§ Aim of the exercise: What you return must be exactly the lines from the beginning of the material through the line containing "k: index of", both included, and no pictures.

Segment Start: Provided data

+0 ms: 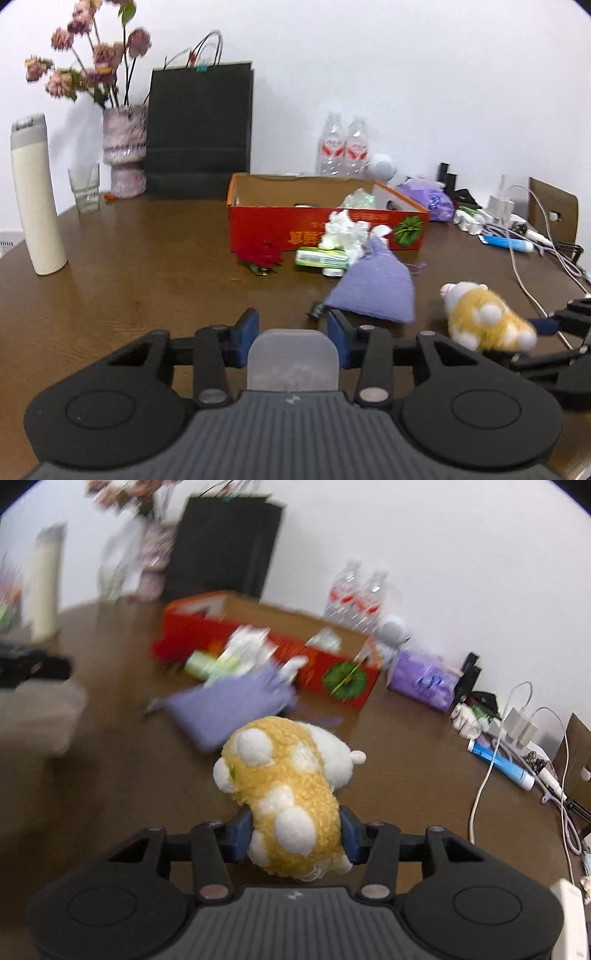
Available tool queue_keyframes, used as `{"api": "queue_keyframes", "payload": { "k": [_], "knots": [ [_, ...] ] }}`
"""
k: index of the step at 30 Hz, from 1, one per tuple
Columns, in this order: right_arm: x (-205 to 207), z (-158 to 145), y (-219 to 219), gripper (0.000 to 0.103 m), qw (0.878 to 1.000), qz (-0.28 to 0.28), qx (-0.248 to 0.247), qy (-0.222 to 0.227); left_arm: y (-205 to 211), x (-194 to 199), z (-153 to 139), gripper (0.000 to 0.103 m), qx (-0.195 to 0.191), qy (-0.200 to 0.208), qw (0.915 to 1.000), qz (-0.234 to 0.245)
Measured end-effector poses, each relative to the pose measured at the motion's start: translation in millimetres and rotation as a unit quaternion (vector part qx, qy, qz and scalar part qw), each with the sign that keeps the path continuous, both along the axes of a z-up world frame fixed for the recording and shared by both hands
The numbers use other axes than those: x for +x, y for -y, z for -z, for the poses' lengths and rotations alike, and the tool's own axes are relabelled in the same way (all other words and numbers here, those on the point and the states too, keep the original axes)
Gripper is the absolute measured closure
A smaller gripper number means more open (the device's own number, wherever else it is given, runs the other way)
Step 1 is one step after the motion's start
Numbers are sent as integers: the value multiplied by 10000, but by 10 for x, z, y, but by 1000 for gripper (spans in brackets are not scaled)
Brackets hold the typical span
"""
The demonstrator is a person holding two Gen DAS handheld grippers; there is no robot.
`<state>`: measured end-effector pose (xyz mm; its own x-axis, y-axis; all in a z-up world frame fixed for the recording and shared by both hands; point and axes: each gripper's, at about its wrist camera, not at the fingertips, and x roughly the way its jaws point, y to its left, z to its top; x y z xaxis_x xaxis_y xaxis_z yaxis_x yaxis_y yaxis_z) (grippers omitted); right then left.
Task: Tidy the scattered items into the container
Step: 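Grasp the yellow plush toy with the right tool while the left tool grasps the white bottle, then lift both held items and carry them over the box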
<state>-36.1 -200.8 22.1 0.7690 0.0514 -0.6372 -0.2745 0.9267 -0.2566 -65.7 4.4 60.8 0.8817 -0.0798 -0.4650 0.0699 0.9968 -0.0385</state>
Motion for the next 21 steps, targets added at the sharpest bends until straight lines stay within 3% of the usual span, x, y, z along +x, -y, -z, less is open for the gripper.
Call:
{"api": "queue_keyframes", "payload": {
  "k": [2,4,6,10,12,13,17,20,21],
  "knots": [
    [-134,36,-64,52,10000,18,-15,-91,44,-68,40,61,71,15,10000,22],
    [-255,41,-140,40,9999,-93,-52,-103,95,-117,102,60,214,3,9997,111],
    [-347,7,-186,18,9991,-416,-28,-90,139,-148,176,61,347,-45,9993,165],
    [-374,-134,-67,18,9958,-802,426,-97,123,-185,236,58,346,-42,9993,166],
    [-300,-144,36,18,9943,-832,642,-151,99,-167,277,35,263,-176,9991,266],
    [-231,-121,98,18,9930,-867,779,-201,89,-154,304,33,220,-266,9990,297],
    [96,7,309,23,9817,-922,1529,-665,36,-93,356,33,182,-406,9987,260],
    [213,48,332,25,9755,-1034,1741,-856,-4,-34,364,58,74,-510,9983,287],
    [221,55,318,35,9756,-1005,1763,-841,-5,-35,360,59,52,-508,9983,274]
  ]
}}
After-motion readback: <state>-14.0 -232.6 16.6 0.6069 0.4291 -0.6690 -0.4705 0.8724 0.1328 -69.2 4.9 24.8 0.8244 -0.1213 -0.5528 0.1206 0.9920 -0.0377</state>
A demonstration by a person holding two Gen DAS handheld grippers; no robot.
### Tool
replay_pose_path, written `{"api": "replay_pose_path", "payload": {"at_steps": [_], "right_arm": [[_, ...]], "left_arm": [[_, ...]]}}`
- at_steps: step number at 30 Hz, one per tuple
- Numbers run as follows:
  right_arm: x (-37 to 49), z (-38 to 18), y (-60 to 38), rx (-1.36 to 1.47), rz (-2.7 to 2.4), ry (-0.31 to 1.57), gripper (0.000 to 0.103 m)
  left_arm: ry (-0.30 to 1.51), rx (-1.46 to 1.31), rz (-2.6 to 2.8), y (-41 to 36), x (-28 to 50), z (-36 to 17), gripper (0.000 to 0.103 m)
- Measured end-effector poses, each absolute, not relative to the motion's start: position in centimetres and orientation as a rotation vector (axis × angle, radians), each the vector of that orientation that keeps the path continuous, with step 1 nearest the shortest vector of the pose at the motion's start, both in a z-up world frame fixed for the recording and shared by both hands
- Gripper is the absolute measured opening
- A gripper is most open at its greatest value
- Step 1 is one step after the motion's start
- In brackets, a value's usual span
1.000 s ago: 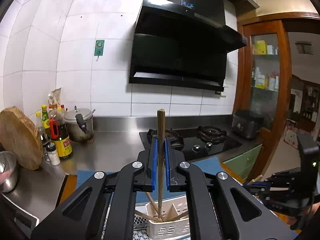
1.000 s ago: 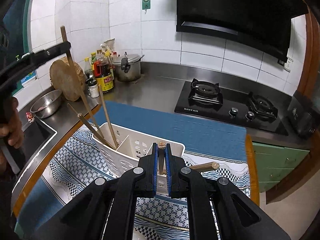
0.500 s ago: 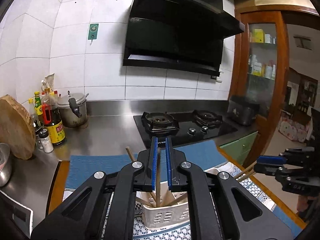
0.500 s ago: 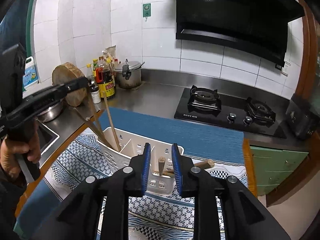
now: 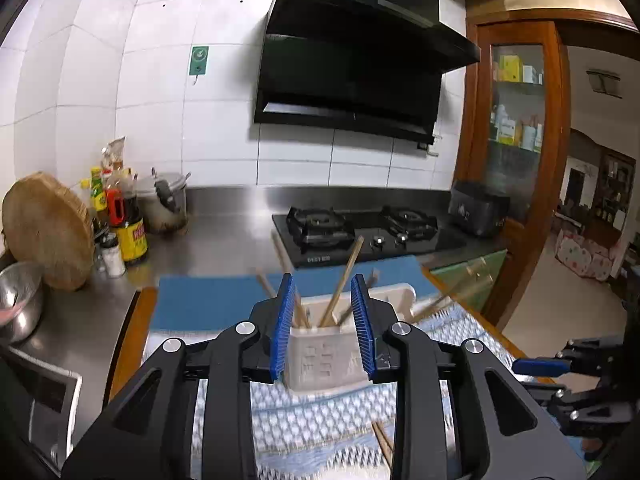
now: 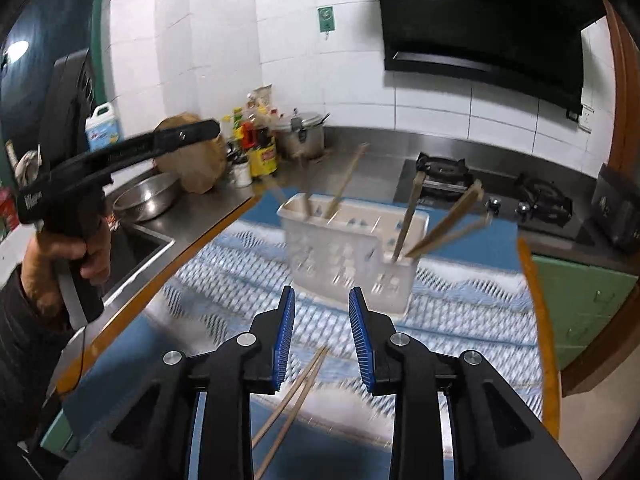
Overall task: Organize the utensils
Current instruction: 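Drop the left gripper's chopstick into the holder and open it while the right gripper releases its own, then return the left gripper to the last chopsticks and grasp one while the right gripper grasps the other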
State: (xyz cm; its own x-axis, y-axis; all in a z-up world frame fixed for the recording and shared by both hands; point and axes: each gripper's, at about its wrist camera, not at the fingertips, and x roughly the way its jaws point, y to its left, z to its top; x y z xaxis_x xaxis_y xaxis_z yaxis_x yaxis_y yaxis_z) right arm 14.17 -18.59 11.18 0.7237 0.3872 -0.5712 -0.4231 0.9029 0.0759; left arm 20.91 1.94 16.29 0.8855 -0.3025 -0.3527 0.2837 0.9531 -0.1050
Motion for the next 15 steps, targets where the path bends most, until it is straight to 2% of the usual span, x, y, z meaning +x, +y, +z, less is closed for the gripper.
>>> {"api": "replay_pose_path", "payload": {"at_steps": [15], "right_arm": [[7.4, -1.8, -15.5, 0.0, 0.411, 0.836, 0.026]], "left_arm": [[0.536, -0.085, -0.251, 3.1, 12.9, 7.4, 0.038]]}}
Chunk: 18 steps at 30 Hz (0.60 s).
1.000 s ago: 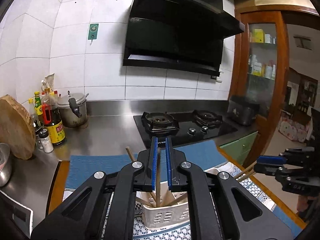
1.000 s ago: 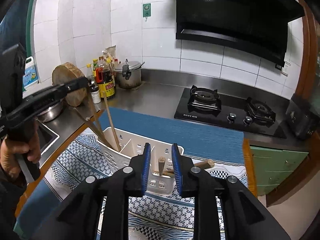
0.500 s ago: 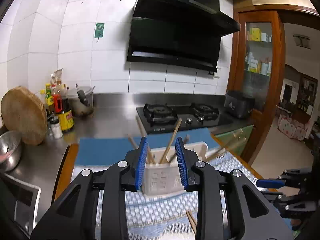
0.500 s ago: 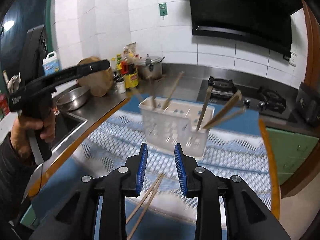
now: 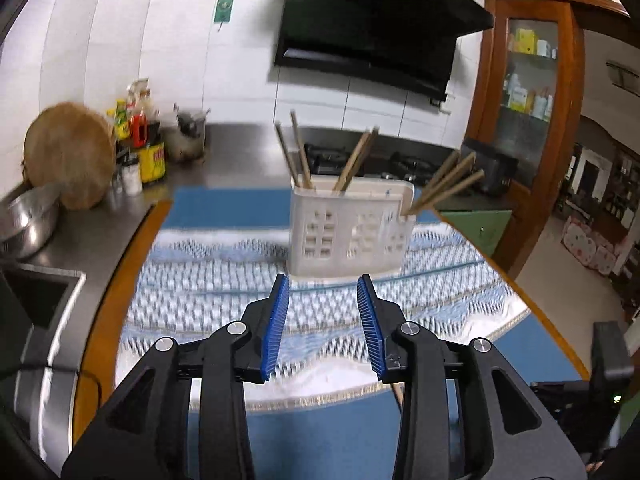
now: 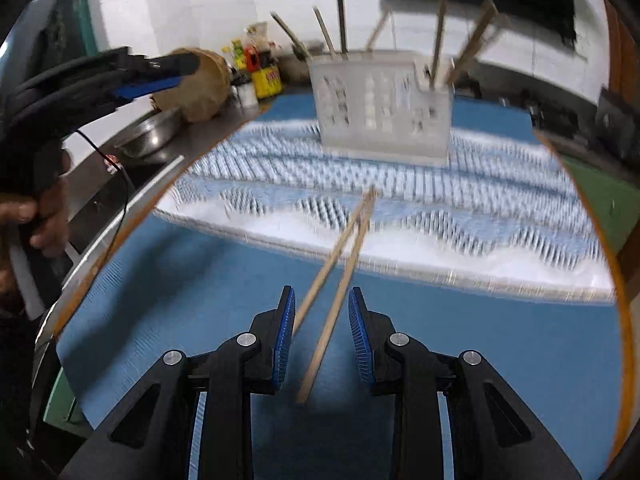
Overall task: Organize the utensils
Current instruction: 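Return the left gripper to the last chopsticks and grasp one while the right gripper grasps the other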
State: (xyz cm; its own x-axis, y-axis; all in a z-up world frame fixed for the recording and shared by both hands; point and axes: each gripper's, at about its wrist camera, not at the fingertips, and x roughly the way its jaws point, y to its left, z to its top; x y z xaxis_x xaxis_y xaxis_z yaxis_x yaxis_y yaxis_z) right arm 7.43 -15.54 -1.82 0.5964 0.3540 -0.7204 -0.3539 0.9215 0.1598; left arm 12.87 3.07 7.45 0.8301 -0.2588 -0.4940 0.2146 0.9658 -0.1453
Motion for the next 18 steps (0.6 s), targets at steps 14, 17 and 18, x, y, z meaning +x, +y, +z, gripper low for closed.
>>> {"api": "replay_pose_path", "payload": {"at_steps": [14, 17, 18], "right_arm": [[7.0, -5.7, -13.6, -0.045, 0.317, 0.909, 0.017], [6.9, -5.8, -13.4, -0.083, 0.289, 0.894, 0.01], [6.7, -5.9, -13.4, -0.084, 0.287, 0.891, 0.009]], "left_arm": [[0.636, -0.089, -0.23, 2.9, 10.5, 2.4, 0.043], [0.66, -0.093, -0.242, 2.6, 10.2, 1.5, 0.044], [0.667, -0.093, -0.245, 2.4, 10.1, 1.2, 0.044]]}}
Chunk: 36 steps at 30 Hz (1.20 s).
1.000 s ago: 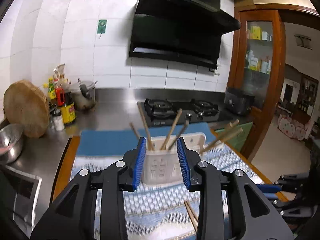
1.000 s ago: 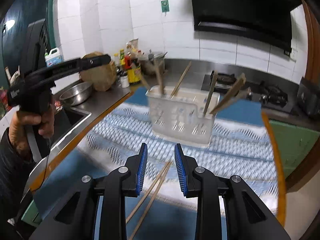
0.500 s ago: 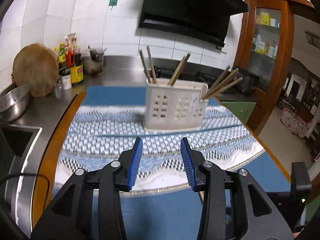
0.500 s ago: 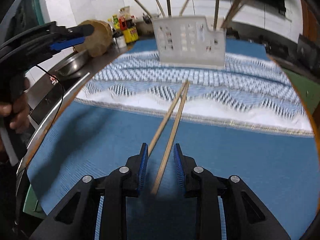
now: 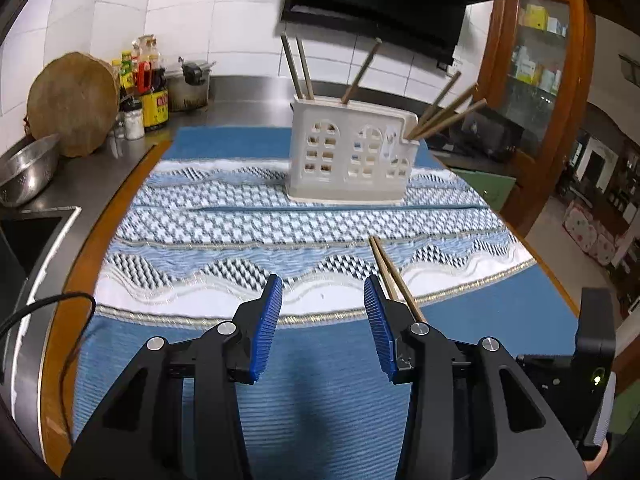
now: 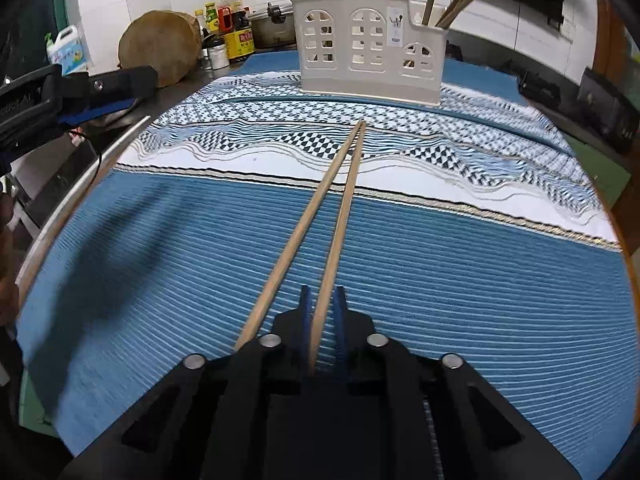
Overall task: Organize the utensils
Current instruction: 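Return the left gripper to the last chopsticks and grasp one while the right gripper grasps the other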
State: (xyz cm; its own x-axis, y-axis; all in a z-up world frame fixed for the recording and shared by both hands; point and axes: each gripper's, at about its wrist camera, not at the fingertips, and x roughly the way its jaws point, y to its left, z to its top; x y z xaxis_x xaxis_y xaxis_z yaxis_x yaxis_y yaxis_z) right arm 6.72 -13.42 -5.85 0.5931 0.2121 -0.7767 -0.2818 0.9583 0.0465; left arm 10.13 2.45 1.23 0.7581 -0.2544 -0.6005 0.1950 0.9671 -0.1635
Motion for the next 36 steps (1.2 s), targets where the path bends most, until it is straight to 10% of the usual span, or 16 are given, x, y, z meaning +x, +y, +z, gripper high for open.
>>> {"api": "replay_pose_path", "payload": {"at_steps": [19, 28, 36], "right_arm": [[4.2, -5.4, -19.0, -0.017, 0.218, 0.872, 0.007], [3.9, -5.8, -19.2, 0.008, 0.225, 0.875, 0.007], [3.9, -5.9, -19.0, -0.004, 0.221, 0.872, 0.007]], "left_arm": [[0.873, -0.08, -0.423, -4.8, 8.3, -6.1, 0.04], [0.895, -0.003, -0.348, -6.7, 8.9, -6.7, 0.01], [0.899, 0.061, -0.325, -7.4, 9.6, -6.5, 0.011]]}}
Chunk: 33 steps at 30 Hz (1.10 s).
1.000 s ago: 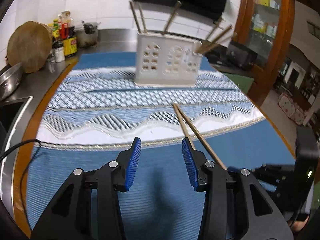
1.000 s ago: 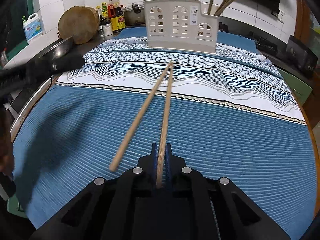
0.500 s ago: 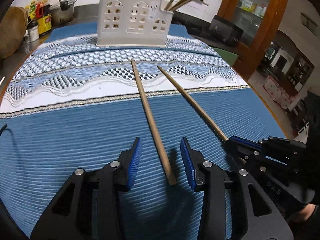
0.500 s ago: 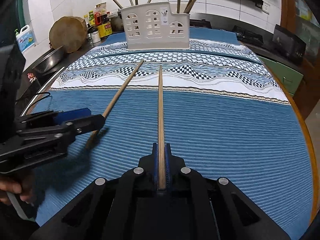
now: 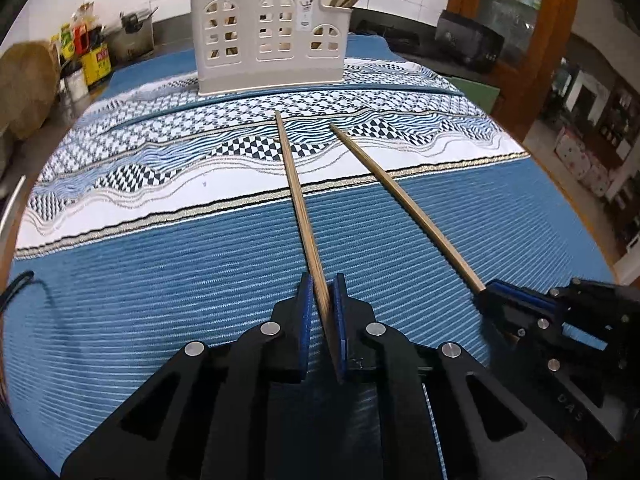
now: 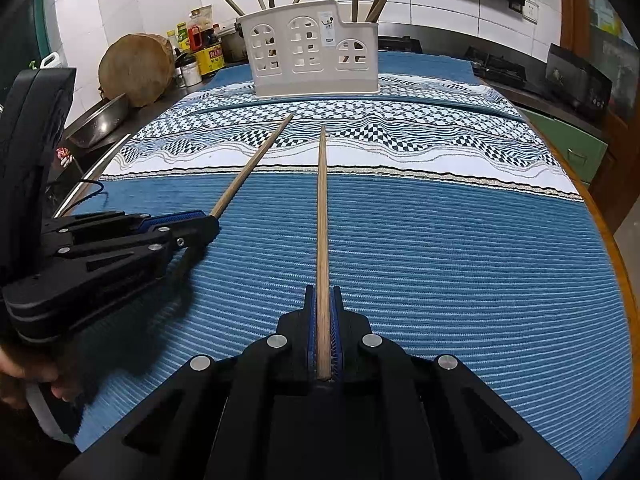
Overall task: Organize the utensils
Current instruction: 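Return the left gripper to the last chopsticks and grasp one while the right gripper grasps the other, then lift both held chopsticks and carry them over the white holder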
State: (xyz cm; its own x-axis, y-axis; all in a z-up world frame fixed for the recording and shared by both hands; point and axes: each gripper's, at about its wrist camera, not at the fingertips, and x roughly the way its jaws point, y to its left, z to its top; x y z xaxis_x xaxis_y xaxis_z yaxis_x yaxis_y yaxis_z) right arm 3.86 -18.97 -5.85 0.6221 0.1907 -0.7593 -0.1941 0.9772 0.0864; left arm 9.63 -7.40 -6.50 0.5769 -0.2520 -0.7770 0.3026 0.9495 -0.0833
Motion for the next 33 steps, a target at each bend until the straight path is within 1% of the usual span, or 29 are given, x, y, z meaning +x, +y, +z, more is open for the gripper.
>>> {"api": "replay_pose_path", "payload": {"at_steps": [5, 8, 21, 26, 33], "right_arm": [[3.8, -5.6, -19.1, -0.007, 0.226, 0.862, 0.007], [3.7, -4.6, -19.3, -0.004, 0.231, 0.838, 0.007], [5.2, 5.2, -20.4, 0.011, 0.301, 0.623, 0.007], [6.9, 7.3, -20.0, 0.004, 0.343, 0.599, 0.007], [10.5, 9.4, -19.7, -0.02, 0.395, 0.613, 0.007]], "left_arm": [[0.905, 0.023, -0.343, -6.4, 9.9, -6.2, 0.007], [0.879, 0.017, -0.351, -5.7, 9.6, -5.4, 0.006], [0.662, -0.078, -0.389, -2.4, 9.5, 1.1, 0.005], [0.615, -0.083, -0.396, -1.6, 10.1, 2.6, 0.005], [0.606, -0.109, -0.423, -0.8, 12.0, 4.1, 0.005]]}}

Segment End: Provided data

§ Response:
+0 ms: 
Available tool queue_keyframes, used as `{"api": "queue_keyframes", "payload": { "k": [_], "knots": [ [_, ...] ] }}`
"""
k: index of the step at 30 Hz, from 1, one per tuple

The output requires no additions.